(WORK TO COMPLETE) Copy each line of the records below that has "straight" in it.

'''

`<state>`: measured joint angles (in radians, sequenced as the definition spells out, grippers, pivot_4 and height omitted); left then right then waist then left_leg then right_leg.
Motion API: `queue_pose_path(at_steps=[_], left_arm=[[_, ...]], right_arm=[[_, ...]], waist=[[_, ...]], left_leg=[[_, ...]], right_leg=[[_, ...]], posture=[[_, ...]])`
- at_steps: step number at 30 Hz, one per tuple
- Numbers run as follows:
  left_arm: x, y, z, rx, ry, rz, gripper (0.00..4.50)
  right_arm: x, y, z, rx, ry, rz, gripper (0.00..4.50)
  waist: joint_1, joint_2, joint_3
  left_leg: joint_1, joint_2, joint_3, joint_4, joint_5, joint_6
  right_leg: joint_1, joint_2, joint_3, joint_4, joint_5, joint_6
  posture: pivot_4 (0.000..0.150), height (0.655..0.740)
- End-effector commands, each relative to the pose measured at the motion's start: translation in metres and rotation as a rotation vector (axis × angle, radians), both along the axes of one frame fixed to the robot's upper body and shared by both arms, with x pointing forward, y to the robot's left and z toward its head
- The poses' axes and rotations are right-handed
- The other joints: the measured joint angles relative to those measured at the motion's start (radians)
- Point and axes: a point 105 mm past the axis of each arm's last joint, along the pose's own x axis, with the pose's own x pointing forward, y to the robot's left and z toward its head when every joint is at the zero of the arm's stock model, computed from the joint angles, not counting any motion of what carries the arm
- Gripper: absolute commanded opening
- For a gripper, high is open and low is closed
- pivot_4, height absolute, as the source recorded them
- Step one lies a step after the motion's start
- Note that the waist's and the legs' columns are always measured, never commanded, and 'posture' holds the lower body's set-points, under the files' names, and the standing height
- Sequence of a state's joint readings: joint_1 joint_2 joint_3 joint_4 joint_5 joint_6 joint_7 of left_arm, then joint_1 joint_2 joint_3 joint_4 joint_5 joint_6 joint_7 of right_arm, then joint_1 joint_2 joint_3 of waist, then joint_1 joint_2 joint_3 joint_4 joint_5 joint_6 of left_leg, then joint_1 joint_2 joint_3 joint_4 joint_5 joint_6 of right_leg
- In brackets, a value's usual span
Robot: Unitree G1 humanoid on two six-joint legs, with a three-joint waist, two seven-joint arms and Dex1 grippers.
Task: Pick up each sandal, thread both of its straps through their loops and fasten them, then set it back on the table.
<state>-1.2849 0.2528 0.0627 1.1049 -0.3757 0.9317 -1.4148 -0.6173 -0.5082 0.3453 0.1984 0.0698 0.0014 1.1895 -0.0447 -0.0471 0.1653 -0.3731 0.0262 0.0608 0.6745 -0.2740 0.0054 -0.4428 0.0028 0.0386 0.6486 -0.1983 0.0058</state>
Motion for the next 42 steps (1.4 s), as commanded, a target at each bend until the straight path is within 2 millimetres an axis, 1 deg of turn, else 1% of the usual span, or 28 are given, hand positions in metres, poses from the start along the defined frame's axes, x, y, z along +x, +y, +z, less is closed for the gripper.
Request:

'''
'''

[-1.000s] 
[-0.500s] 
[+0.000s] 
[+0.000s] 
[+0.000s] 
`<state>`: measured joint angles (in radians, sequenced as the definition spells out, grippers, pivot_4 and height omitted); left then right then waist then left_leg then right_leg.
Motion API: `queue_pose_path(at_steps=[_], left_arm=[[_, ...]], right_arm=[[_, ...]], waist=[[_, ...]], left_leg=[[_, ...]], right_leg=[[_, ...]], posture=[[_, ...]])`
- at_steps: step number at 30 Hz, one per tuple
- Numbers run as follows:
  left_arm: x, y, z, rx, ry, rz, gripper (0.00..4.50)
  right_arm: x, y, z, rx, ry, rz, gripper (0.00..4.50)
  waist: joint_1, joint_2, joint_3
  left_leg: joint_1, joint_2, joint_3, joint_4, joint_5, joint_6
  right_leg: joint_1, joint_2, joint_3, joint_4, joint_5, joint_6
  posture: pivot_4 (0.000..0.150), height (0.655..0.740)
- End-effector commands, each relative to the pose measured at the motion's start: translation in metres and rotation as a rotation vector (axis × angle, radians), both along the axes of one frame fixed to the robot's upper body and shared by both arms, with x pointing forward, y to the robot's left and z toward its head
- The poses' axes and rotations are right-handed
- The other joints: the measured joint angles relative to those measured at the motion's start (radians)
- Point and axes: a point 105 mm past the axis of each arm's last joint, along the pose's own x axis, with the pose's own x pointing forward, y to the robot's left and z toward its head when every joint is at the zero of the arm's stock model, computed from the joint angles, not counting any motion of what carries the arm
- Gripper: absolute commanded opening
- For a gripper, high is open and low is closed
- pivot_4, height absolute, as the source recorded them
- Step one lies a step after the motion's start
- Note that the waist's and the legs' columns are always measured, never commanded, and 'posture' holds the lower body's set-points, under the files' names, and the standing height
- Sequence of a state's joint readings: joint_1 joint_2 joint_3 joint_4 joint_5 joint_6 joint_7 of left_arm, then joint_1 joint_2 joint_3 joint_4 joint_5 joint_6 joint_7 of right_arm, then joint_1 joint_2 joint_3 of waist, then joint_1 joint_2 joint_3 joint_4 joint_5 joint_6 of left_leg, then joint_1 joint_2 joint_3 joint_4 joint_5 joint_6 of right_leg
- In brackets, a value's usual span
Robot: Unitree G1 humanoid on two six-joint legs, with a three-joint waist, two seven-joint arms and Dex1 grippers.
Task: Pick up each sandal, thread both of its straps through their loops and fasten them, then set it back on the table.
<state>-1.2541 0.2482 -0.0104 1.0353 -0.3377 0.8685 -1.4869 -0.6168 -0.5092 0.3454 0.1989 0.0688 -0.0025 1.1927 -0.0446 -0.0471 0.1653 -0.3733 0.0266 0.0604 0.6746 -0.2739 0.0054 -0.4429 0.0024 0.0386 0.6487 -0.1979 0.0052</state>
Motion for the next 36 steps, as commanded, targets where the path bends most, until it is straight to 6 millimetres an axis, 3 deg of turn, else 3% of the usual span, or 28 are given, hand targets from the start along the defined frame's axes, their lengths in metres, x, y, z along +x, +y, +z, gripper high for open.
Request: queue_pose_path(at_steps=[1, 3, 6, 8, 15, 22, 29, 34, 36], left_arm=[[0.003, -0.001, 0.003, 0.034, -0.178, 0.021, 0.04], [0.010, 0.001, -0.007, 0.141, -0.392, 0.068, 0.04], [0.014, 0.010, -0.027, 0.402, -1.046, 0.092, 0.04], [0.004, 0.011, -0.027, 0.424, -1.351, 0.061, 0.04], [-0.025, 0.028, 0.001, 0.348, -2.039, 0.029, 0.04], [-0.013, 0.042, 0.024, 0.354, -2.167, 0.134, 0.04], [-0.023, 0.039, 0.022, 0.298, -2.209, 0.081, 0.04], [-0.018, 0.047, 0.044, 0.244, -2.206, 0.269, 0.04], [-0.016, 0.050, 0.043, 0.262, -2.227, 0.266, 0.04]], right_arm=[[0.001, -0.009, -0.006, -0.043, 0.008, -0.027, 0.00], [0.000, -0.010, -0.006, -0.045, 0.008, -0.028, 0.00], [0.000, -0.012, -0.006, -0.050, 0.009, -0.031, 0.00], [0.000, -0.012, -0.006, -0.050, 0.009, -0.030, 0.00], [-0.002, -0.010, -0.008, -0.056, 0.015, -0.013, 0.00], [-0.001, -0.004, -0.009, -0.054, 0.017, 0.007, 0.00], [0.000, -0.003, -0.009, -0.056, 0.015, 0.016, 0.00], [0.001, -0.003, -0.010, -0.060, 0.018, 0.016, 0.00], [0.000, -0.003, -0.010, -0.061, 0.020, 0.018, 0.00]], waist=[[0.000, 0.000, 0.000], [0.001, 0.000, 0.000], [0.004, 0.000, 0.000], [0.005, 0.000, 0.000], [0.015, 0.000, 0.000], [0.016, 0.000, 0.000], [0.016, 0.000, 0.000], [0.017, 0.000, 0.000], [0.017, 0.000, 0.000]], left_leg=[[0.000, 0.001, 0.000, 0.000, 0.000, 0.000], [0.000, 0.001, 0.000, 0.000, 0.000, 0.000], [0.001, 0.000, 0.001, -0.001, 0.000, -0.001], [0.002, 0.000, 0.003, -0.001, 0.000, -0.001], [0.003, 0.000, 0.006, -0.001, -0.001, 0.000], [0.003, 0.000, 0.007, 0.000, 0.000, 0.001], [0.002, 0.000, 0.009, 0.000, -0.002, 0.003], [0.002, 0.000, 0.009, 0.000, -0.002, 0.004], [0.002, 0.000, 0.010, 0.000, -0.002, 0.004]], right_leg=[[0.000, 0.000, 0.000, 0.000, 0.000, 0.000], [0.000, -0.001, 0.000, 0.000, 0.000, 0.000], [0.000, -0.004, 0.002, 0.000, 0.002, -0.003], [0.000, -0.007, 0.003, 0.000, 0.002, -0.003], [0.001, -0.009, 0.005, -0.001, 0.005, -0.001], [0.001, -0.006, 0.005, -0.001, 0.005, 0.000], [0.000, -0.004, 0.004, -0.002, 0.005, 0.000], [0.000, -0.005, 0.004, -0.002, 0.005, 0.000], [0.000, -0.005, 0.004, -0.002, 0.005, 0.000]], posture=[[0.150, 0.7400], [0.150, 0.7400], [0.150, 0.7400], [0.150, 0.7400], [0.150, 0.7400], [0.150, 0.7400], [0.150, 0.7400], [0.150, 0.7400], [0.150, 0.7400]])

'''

(YOUR RESPONSE)
Motion for the next 42 steps (1.4 s), as commanded, a target at each bend until the straight path is within 2 millimetres an axis, 1 deg of turn, else 1% of the usual span, or 28 are given, hand positions in metres, poses from the start along the defined frame's axes, x, y, z along +x, +y, +z, less is closed for the gripper.
Motion for the next 36 steps, as commanded, targets where the path bends most, until it is straight to 6 millimetres an axis, 3 deg of turn, else 3% of the usual span, or 28 are given, hand targets from the start along the defined frame's axes, their lengths in metres, x, y, z along +x, +y, +z, gripper high for open.

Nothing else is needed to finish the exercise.